Pero siempre volverá.
Romano se miró las manos, llenas con la salsa de tomates que él mismo había hecho. Y sólo para esperar con algo decente a la mujer que parecía siempre andar con el sol impregnado en los ojos e iluminando su hermosa y blanca sonrisa: España.
Otra vez y, como muchas otras, la ibérica había viajado a "Las Indias" como solían llamarla los europeos. No era que le molestara que saliera un par de años y estuviera dándoles su amor y protección a otros niños aparecidos de la nada pero…
La querida Bélgica, siempre comentaba a su hermano mayor que lo que sentía Lovinito eran "celos". Sí… ella podría jurarlo. Y aunque a Holanda pareciera no interesarle, también le divertía el pensar que el italiano estuviera celoso de un montón de críos que aún apenas podían hablar. Ambos consanguíneos, podían estar sentados tomando el té viendo por el pequeño espacio que ofrecía la puerta de la cocina, al castaño tratando de hacer la limpieza como se debía. Así España volvería y se sentiría orgullosa -más- de Romano.
Al pequeño le había tocado un par de ocasiones apenas Isabel hacía acto de presencia, ver con horror algunas de las heridas que se iban acumulando en su cuerpo, y las grandes y negras ojeras con las que volvía de Las Indias.
Por su puesto que se metía a escondidas en el cuarto de su protectora. Al armario es donde iba a ocultarse siempre; Bélgica le curaba las heridas y la reñía por cómo llegaba: "¡Vuelves peor de lo que te fuiste! ¿No te das cuenta de cuánto sufre Lovino por tu heridas?"
Y Romano siempre le recriminaba en cuanto la rubia se iba. Se le lanzaba encima, llorando y logrando que ella también lo hiciera. Después de un rato en que el pequeño derramaba todas las lágrimas que le daban su corazón se dormía, y la ibérica aprovechaba para llevarlo a su cuarto, cambiar sus ropas y dejarlo en su cama. Dormiría con él, acariciando sus cabellos y acallando sus gemidos de tristeza, para entonces besar su frente, contándole lo mucho que lo amaba, que era su niño especial; que nada ni nadie lo separaría de ella.
Romano se levantaba a la mañana siguiente, corría por toda la casa aún a sabiendas de que lo que buscaba estaba tras la cocina, en el huerto.
Siempre llegaba cuando España estaba terminando de sacar el más bonito y jugoso de los tomates, se lo ofrecía. Lovino la miraba con enfado mal fingido y le recibía la fruta a regañadientes.
Toda la tarde, estaban juntos, Isabel a veces lo tomaba en sus brazos, haciendo que el italiano se mareara al hacerlo girar. "Estás creciendo, Lovi. Ya no puedo cargarte como antes y me llegas hasta el pecho", decía ella apretándolo contra su torso, mientras el castaño se sonrojaba hasta la médula, le reclamaba por las tonterías que decía y las estupideces que hacía. De todas formas se dejaba hacer y deshacer en el abrazo indirecto que le estaban dando.

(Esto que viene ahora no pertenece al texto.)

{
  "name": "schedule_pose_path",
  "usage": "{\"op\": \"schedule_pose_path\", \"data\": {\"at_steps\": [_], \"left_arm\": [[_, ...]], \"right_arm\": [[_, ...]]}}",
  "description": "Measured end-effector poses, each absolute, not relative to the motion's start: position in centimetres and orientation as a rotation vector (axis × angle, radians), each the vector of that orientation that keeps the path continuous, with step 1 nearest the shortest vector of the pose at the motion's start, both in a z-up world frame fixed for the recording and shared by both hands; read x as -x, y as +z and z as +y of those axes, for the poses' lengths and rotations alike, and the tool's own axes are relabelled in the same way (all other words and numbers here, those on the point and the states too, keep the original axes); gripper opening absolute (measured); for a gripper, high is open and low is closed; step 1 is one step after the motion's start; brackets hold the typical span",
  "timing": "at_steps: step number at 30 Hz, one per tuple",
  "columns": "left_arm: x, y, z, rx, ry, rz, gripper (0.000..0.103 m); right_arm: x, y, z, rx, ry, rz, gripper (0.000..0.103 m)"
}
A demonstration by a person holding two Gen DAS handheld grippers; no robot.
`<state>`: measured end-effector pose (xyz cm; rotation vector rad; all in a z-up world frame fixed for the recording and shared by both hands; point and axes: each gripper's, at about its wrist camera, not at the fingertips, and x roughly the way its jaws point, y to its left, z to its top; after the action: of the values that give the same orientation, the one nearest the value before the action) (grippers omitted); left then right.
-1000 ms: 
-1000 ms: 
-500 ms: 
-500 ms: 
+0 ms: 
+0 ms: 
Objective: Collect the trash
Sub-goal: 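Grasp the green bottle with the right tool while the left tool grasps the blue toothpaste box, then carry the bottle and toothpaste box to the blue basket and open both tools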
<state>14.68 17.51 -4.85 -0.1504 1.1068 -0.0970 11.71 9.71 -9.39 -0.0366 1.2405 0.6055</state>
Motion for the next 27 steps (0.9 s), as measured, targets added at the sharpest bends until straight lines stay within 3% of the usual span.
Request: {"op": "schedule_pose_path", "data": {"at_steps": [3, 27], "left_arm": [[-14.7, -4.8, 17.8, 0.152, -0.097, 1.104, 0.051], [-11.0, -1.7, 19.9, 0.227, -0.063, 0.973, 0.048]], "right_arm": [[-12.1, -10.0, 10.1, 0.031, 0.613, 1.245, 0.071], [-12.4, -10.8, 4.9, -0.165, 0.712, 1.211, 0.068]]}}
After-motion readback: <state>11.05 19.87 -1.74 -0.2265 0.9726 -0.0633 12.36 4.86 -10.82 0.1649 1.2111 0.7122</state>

La hija de Iberia tenía la costumbre de ponerse a dormir bajo un naranjo por las tardes, Lovino aprovechaba para tirarse junto a ella y dejarle un beso en la frente, quedándose dormido. Al despegar sus párpados, la mujer ya no yacía junto a él pero en su lugar, había una canasta con tomates y una notita escrita en un italiano lamentable: "Te espero en la terraza, no olvides los tomates ¿Bien?". Lovino entonces salía del suelo para mandarse a correr nuevamente.
Entonces lograba llegar con ella, sin aliento, pero feliz de verla ahí.
El resto del día lo dedicaban a comer los tomates que Lovino plantara e Isabel cosechara.
La noche. Ah, la noche. En España el cielo siempre estaba despejado, no importaba la estación. Las estrellas brillando en el cielo y la luna blanca y redonda de un enero prácticamente eterno. De vuelta al árbol de naranjas, tirados mirando el firmamento. Ahora la pregunta de siempre "¿Por cuánto tiempo me abandonarás?" "Cuenta las estrellas, Lovi. Volveré antes de lo que imaginas".
Al día siguiente Lovino se sentía solo otra vez. Volvía a levantarse con el miedo del día anterior, entonces corría con rapidez a la cocina, donde en vez de encontrar a Holanda y Bélgica encontraba una nota que rezaba "Ti amo, mi Lovino" con un beso marcado en ella y un desayuno digno de un rey en la mesa.
Tomaba la nota, como tantas otras veces y se la guardaba en el pecho, sabiendo que a esas horas ella estaría en altamar y que Las Indias se la quitarían un largo tiempo, pero siempre volvería.